§ **WORK ORDER**:
Line by line, repeat the material below exactly and leave the images out.
'''
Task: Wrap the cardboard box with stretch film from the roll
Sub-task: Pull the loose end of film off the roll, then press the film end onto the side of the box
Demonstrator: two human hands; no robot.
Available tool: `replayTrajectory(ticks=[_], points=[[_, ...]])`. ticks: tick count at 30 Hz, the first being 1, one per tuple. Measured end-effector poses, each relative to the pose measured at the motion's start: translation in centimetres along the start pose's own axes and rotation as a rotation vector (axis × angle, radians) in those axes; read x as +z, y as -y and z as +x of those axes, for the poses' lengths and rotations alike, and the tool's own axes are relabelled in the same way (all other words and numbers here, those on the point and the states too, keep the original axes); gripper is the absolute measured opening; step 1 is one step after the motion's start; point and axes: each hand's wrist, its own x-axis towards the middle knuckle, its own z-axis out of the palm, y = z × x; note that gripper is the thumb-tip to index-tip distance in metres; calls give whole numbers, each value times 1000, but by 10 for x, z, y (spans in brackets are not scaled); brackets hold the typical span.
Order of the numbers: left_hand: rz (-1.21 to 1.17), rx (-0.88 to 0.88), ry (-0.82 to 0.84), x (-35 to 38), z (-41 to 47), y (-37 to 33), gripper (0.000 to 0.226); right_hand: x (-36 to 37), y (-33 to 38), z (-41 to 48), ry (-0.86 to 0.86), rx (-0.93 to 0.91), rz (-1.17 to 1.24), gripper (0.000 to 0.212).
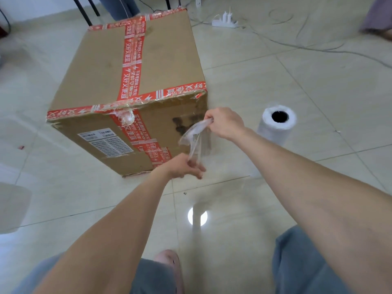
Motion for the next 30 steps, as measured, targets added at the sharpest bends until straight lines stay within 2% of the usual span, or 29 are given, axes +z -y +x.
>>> replayTrajectory(ticks=[3, 6, 9, 11, 14, 15, 16, 19, 21, 22, 23, 26, 28, 30], points=[[112, -94, 27, 13, 6, 25, 6, 6, 0, 4, -17, 15, 21, 25], [209, -261, -19, 23, 5, 53, 21, 11, 1, 6, -65, 22, 18, 23], [182, -421, -126, 28, 1, 80, 25, 19, 6, 11, -81, 39, -18, 18], [197, -522, -130, 25, -8, 90, 30, 23, 10, 15, -70, 44, -47, 20], [388, -633, -33, 4, -23, 94, 62, 28, 16, 17, -62, 29, -63, 22], [409, -601, -43, -6, -27, 89, 74, 29, 18, 17, -64, 25, -64, 22], [318, -517, -84, -17, -30, 80, 81, 30, 20, 16, -62, 23, -69, 23], [-222, -118, -281, -42, -33, 36, 94, 30, 24, 12, -39, 18, -89, 22], [-332, 9, -350, -46, -26, 1, 107, 28, 25, 7, -34, 28, -91, 21], [-346, 37, -364, -41, -20, -15, 105, 27, 25, 4, -29, 32, -85, 19], [-340, 66, -390, -34, -14, -29, 95, 25, 24, 0, -18, 32, -75, 17], [-186, 72, -605, -8, 4, -50, 28, 11, 12, -13, -4, -31, -15, 22], [-137, -20, -701, 0, 10, -50, 27, -7, -10, -20, -40, -76, -77, 40], [-143, -72, -740, -1, 10, -47, 28, -28, -42, -25, -48, -13, -275, 61]])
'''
§ **OUTPUT FOR THIS EXERCISE**:
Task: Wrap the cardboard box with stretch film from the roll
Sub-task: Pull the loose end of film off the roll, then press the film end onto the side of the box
Demonstrator: two human hands; no robot.
Available tool: `replayTrajectory(ticks=[_], points=[[_, ...]])`. ticks: tick count at 30 Hz, the first being 1, one per tuple. Measured end-effector poses, each relative to the pose measured at the motion's start: translation in centimetres along the start pose's own axes and rotation as a rotation vector (axis × angle, radians) in those axes; read x as +z, y as -y and z as +x of those axes, for the poses' lengths and rotations alike, and the tool's own axes are relabelled in the same way (all other words and numbers here, those on the point and the states too, keep the original axes); gripper is the absolute measured opening; step 1 is one step after the motion's start; point and axes: each hand's wrist, its own x-axis towards the middle knuckle, its own z-axis out of the palm, y = z × x; note that gripper is the thumb-tip to index-tip distance in metres; calls give whole numbers, each value times 1000, but by 10 for x, z, y (spans in brackets are not scaled); brackets hold the typical span.
Order of the numbers: left_hand: rz (-1.21 to 1.17), rx (-0.88 to 0.88), ry (-0.82 to 0.84), x (-35 to 38), z (-41 to 47), y (-37 to 33), gripper (0.000 to 0.226); right_hand: x (-36 to 37), y (-33 to 38), z (-41 to 48), ry (-0.86 to 0.86), rx (-0.93 to 0.91), rz (-1.17 to 1.24), gripper (0.000 to 0.212).
Motion for the next 30 steps, as measured, targets added at the sharpest bends until straight lines stay within 2% of the usual span, or 29 are given, axes +z -y +x.
>>> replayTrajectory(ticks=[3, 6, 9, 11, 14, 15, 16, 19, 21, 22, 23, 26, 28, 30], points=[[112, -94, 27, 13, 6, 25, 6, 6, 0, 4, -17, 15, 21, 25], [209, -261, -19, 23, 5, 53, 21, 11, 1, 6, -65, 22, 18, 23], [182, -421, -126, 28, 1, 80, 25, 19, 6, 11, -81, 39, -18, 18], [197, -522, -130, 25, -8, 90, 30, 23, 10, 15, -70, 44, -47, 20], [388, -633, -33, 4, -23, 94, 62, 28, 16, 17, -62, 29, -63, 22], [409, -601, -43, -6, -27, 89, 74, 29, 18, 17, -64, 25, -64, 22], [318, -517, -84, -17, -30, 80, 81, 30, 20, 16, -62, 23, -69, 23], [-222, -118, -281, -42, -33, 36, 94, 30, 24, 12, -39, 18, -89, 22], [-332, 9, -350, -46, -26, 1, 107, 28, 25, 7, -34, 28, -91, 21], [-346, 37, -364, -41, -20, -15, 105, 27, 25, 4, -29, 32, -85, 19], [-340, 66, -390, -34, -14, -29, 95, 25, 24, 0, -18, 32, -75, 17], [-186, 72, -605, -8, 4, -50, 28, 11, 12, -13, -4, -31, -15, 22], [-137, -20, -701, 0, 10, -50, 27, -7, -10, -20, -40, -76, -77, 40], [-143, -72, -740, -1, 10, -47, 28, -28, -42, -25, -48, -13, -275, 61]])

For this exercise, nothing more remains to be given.